- [Requirement]: Report each line of the records below that uses the word "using".

- [Given data]:
---+---
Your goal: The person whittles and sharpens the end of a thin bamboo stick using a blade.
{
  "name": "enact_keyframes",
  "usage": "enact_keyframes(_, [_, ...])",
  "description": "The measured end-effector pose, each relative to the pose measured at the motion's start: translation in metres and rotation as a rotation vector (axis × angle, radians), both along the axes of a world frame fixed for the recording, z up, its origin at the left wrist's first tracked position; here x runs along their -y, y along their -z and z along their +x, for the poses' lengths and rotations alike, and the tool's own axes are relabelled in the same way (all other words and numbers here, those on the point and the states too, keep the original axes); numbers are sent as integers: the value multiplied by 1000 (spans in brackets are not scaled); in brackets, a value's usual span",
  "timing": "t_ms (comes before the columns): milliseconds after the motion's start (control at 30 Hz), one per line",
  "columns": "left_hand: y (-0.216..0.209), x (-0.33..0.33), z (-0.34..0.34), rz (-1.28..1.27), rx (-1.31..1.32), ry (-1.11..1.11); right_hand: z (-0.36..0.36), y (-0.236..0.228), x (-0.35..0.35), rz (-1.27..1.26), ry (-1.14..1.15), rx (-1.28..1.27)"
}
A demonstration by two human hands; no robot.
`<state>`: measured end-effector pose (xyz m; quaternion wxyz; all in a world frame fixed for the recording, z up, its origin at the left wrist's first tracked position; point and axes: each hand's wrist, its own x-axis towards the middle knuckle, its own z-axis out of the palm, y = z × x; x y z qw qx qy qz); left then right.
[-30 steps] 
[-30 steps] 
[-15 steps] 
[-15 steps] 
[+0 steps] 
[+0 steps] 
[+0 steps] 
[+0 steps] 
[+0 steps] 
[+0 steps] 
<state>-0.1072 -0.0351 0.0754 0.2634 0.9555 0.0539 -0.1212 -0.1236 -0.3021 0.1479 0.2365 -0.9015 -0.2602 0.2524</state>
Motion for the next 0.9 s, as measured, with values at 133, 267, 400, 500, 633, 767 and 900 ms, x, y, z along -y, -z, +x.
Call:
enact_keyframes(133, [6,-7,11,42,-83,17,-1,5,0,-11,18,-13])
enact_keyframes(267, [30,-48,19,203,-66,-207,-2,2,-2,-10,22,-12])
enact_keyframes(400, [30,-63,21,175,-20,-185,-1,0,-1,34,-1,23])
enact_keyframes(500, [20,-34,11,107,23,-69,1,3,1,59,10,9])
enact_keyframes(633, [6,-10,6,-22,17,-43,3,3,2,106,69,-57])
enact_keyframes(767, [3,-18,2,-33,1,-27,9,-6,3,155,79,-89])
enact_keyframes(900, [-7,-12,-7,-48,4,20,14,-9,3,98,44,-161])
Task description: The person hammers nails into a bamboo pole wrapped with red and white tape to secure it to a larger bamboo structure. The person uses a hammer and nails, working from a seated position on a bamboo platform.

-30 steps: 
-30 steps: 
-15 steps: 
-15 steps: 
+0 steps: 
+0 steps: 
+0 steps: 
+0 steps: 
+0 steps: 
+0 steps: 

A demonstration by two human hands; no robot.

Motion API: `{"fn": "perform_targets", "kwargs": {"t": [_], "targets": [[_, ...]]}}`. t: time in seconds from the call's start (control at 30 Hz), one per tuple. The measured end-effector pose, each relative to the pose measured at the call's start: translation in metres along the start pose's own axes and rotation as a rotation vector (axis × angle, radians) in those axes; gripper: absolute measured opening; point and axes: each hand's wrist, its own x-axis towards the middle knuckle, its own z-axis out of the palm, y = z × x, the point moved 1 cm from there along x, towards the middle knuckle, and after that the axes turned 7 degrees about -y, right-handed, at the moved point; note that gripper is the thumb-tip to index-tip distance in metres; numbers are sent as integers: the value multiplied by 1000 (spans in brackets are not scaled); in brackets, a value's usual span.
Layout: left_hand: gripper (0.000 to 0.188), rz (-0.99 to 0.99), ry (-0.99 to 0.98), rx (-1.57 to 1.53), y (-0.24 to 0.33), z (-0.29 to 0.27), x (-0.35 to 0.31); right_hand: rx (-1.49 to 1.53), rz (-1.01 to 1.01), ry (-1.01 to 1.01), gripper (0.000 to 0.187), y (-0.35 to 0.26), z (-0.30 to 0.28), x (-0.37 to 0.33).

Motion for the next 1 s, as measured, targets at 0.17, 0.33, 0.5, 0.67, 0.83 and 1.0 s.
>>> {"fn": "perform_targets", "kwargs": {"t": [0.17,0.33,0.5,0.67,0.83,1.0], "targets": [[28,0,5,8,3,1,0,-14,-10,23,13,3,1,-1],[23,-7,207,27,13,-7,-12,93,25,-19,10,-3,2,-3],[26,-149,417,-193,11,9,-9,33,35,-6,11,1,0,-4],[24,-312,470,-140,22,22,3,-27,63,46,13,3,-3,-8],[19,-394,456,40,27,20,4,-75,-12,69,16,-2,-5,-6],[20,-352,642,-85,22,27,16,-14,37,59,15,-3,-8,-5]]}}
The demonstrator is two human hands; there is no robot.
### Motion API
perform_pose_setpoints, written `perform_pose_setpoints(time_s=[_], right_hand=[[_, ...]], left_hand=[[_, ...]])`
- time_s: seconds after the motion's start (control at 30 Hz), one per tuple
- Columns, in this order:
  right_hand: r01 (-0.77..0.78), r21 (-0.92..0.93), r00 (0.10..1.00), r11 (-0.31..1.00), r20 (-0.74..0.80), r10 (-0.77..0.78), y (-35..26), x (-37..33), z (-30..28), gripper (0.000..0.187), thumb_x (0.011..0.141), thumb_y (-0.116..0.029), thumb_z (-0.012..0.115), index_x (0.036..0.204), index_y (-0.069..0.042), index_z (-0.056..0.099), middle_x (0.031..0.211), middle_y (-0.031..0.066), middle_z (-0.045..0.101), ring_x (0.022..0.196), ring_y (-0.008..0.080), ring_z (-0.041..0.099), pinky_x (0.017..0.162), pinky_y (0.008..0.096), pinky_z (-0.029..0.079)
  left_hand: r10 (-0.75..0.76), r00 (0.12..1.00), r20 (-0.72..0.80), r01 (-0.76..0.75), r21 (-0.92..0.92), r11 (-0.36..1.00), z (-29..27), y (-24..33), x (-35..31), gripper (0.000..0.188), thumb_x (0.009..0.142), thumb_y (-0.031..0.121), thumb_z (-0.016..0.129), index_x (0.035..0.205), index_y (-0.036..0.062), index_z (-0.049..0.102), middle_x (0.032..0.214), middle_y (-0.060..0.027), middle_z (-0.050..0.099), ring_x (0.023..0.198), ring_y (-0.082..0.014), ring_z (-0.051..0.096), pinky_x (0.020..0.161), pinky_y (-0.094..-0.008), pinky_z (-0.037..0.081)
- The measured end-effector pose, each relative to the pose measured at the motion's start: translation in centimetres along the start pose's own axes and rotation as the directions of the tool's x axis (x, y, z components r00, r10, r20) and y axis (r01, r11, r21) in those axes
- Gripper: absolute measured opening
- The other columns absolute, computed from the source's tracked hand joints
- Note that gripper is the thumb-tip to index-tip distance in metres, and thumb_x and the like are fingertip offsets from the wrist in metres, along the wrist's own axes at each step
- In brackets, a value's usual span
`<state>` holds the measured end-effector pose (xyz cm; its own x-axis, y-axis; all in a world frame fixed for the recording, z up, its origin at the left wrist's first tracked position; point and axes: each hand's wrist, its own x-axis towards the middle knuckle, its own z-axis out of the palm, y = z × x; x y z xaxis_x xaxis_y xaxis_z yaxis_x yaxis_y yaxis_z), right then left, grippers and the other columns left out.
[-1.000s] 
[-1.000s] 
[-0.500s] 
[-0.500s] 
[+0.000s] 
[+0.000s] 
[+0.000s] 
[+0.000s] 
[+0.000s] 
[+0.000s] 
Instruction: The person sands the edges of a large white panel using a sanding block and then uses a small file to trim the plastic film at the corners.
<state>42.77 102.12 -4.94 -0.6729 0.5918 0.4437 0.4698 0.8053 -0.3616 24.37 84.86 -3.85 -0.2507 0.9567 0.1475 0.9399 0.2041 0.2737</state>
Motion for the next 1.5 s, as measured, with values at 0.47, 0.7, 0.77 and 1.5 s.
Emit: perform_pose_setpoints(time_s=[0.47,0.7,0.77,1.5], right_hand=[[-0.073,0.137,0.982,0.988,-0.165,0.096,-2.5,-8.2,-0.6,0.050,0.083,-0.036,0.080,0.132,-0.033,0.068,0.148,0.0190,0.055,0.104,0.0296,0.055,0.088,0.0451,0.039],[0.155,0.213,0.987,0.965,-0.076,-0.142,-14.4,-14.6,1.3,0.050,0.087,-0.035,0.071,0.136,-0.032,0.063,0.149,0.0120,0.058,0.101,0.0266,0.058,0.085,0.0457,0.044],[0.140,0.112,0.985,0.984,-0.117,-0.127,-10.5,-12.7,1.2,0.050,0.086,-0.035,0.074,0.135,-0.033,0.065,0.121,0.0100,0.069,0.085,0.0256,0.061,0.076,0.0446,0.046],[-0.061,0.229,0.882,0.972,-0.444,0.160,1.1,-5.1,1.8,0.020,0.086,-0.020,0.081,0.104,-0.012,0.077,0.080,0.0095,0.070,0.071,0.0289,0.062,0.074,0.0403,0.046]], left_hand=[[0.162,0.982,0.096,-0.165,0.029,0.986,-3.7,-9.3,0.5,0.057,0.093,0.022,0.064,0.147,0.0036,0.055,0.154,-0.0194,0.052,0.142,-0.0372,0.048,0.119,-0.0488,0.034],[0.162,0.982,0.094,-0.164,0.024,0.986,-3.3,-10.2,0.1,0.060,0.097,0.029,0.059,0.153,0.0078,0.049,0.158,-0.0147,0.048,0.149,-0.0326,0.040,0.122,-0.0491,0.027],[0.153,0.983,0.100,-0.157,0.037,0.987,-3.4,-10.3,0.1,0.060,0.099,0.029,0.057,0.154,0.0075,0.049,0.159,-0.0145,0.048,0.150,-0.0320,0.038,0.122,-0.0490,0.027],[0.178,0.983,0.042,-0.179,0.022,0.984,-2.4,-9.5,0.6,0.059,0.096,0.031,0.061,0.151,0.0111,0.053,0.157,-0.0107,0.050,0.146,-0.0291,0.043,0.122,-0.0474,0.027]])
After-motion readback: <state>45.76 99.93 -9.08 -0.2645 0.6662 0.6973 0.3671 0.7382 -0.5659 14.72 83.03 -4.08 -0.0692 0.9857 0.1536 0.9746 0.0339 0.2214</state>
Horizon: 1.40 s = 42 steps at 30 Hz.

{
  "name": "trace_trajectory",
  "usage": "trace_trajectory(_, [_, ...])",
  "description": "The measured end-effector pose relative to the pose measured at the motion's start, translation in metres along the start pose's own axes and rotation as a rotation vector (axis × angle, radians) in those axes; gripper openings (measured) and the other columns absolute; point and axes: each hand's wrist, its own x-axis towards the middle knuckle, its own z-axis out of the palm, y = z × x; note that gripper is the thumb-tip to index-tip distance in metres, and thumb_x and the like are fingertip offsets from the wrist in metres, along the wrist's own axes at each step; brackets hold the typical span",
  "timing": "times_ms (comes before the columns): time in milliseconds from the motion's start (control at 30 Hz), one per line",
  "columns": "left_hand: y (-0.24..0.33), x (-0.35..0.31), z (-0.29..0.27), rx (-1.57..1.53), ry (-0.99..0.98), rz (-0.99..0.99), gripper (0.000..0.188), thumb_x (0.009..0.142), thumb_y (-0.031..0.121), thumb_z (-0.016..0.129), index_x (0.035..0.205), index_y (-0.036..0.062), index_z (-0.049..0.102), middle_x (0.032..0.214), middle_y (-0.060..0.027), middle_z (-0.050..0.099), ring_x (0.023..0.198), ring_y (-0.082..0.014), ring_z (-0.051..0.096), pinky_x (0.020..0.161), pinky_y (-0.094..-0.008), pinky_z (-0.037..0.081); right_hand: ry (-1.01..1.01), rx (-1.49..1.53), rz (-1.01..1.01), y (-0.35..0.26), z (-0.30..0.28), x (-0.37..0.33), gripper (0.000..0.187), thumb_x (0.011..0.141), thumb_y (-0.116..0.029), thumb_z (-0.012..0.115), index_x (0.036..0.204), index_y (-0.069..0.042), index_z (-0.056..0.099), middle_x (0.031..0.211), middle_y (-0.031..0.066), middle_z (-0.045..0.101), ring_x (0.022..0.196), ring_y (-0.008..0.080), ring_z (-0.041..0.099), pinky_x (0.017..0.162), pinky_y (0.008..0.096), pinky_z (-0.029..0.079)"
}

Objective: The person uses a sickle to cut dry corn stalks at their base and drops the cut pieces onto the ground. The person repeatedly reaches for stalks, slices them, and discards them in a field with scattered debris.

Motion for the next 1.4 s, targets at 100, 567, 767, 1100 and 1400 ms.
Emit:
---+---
- [Answer box]:
Your goal: The person whittles and sharpens the end of a thin bamboo stick using a blade.
Instruction: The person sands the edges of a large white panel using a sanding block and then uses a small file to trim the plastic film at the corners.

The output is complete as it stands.